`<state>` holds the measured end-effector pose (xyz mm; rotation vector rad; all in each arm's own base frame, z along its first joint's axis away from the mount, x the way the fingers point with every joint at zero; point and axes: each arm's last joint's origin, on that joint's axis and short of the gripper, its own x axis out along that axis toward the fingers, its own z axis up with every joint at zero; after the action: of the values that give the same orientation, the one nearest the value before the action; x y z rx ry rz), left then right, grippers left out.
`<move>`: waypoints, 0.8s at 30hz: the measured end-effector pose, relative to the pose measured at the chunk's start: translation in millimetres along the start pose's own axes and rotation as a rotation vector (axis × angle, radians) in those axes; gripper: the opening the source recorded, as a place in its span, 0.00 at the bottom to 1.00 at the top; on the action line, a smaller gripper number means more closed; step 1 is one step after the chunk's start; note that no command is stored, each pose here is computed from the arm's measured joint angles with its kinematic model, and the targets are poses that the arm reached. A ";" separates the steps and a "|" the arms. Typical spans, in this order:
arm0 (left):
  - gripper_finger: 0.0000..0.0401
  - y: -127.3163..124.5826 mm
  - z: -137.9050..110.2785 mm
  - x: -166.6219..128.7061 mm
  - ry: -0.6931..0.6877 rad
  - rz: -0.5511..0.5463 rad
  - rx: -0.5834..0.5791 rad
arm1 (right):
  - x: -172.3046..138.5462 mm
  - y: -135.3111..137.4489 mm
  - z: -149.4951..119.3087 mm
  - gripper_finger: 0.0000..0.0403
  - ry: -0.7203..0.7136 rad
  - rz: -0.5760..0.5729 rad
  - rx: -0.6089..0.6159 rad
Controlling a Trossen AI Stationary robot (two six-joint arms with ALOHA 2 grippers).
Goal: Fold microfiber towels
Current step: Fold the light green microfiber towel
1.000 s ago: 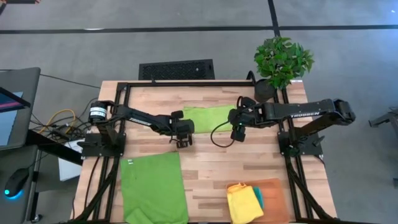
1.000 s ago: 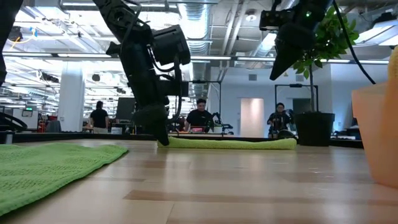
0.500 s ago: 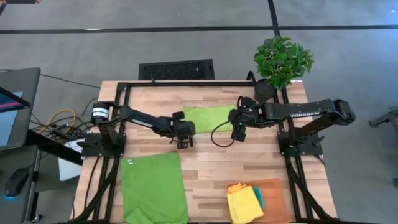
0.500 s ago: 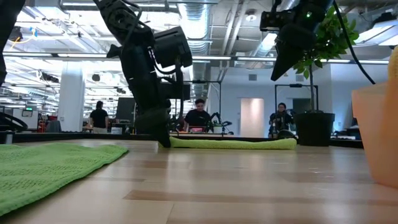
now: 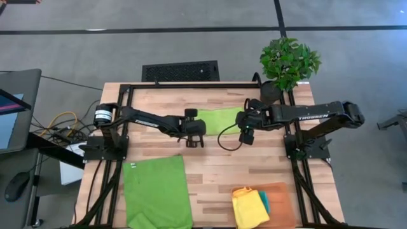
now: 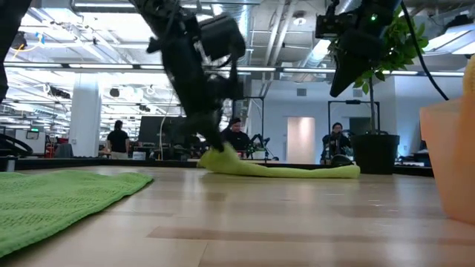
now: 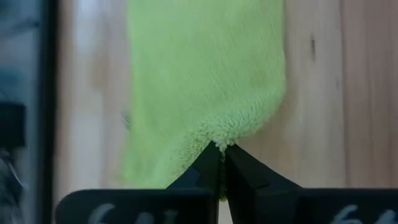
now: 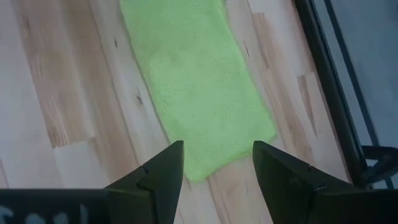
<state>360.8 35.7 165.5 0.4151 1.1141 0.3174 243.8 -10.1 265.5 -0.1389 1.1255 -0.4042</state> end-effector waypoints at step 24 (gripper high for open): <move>0.00 14.2 47.7 -6.8 -0.152 0.060 0.260 | 68.1 -30.9 -29.3 0.54 0.027 -0.038 0.179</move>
<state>401.0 37.4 195.7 0.6930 0.9978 0.1903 235.0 -61.8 204.8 0.0022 1.1087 -0.5401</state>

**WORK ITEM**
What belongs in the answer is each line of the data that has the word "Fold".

**TASK ANSWER**
Goal: Fold microfiber towels
Current step: Fold the light green microfiber towel

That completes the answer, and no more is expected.